Sunday’s Palestinian presidential elections and the landslide victory won by Mahmoud Abbas have been widely hailed as a significant step forward to reaching a durable and just peace in the long-standing Israeli-Palestinian conflict. President Bush announced that he was looking forward to working with Mr Abbas and that the US were “ready to help the Palestinian people realise their aspirations”, Israeli Prime Minister Ariel Sharon indicated a willingness to hold early talks on security issues, his deputy, Ehud Olmert called Abbas a “promising leader”, and the European Commission’s President, Jose Manuel Barroso considered the election and its result “a very important step towards the creation of a viable and democratic Palestinian state”. These positive views of Mr Abbas and the elections were echoed by other politicians around the world; even the leadership of Hamas, who had called for a boycott of the elections congratulated him on his victory. Virtually no-one seemed to have anything bad to say in the immediate aftermath of the elections.
Certainly, holding the elections and ensuring, by and large, their fair conduct was a significant accomplishment for the Palestinian authority, which was thrown in limbo not only by the death of its long-time leader Yasser Arafat last year (who had stood at the helm of the PLO for four decades), but also by the virtual incapacitation it had suffered at the hands of Israel over the past four years of violence which cost the lives of 3,000 Palestinians and 1,000 Israelis, most of them civilians. Having failed to confront terrorists in the ranks of Hamas and Islamic Jihad, to name but two of the prominent Palestinian groups engaged in violence against Israeli security forces and civilians, Israelis saw no value in either Mr Arafat or his administration.
And they may have been right — the Palestinian Authority is widely seen, including by its own people, as corrupt and inefficient at best, as preying on its own people and secretly supporting violence against Israel despite public statements to the contrary at worst. Yet Israel has also not made it easy for the Palestinians, even or those who can be considered moderates and more amenable to making painful compromises. Israel’s insistence on an undivided Jerusalem as capital of the Israeli state (the endorsement of which by Ariel Sharon sparked the outbreak of the second Intifada) and on not negotiating the return to Israel of Palestinian refugees who had to leave the area in the wake of the 1948 war, may be seen as legitimate by many in Israel itself, but they do not cut any ice with the majority of Palestinians. The third thorny issue, Israel withdrawal from the West Bank and the Gaza Strip to enable to creation of a Palestinian state may be easier to achieve, but without reaching a compromise on the return of refugees and on Jerusalem, it will be meaningless as it cannot secure what majorities on both sides long for-the peaceful coexistence of an Israeli and a Palestinian state.
Thus, the task ahead of Mr Abbas is a huge one.

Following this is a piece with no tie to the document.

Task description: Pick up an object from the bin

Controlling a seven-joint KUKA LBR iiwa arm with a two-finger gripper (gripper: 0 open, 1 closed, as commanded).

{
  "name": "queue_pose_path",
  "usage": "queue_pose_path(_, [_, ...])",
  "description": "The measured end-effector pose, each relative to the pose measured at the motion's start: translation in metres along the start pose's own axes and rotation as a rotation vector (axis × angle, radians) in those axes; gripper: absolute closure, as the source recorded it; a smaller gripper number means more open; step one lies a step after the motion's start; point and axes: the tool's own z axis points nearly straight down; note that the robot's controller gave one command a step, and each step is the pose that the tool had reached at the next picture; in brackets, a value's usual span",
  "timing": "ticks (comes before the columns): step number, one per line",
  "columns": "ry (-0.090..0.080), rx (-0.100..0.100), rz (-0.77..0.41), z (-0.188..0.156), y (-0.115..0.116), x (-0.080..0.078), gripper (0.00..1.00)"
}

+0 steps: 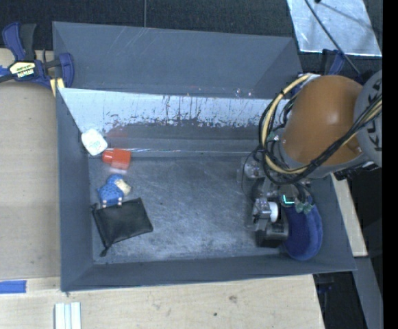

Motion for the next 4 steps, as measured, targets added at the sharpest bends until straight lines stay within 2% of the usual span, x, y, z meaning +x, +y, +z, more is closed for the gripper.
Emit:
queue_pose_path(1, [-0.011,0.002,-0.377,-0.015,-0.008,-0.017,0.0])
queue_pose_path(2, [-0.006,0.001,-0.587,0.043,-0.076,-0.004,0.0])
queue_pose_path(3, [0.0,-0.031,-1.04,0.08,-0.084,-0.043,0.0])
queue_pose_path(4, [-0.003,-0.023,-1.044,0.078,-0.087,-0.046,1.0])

He has to reform the Palestinian Authority, confront terrorism among Palestinians, and negotiate a lasting peace with Israel. Clearly, he cannot do this by himself. Peace can only be achieved in partnership with Israel, as Mr Abbas, one of the architects of the 1993 Oslo Agreements knows from personal experience. Nor can it be achieved without the support, financial, political and otherwise, of the United States and the European Union. Crucially, Arab leaders, too, are called upon to play a constructive role. For too many years, Palestinians have been mere, and tragically all too often willing, pawns in the power games in the Middle East.

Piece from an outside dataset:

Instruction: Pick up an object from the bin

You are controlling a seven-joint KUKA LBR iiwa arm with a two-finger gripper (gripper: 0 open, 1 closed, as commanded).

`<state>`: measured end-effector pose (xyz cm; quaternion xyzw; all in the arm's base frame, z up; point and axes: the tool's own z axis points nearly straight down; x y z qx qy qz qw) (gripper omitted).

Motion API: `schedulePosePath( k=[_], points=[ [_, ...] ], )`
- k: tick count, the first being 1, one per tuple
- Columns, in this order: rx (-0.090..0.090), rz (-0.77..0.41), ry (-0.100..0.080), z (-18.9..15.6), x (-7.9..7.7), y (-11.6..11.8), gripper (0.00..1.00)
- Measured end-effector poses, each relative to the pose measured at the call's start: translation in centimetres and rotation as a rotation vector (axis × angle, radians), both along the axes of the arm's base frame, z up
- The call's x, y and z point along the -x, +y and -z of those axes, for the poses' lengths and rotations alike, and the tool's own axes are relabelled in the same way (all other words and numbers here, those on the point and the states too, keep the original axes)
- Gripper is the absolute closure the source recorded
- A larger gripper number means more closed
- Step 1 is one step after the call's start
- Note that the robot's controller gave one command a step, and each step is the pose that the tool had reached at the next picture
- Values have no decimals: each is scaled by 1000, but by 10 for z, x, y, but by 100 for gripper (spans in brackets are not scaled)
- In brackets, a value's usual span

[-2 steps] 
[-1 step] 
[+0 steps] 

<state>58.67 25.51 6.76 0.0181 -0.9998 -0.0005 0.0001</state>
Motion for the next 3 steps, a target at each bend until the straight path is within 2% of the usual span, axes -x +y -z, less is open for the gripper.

Peace in this region has to be a collective effort beyond Israeli-Palestinian negotiations. Peace between Palestinians and Israelis is the cornerstone of regional stability in the Middle East. Because of the geopolitical significance of this region, no-one can afford to squander the opportunity offered by the election of Mr Abbas as President of the Palestinian Authority. Many a leader in Israel and the Palestinian territories, the Arab world, Europe and the United States now have to work together to make sure that the promise of a new beginning can be fulfilled. Mr Abbas needs to be enabled to follow through on his agenda of democratic reform and peace negotiations, and he himself must be sincere in his efforts so that gradually new trust can be built in the Middle East and that the major sponsors of the Middle East peace process can facilitate constructive negotiations between Palestinians and Israelis. As is so often the case in efforts to settle long-standing disputes, political leaders will be called upon to make tough choices and to show true leadership. Mr Abbas may just be the man to achieve this, and the world would be a better and safer place if he succeeded.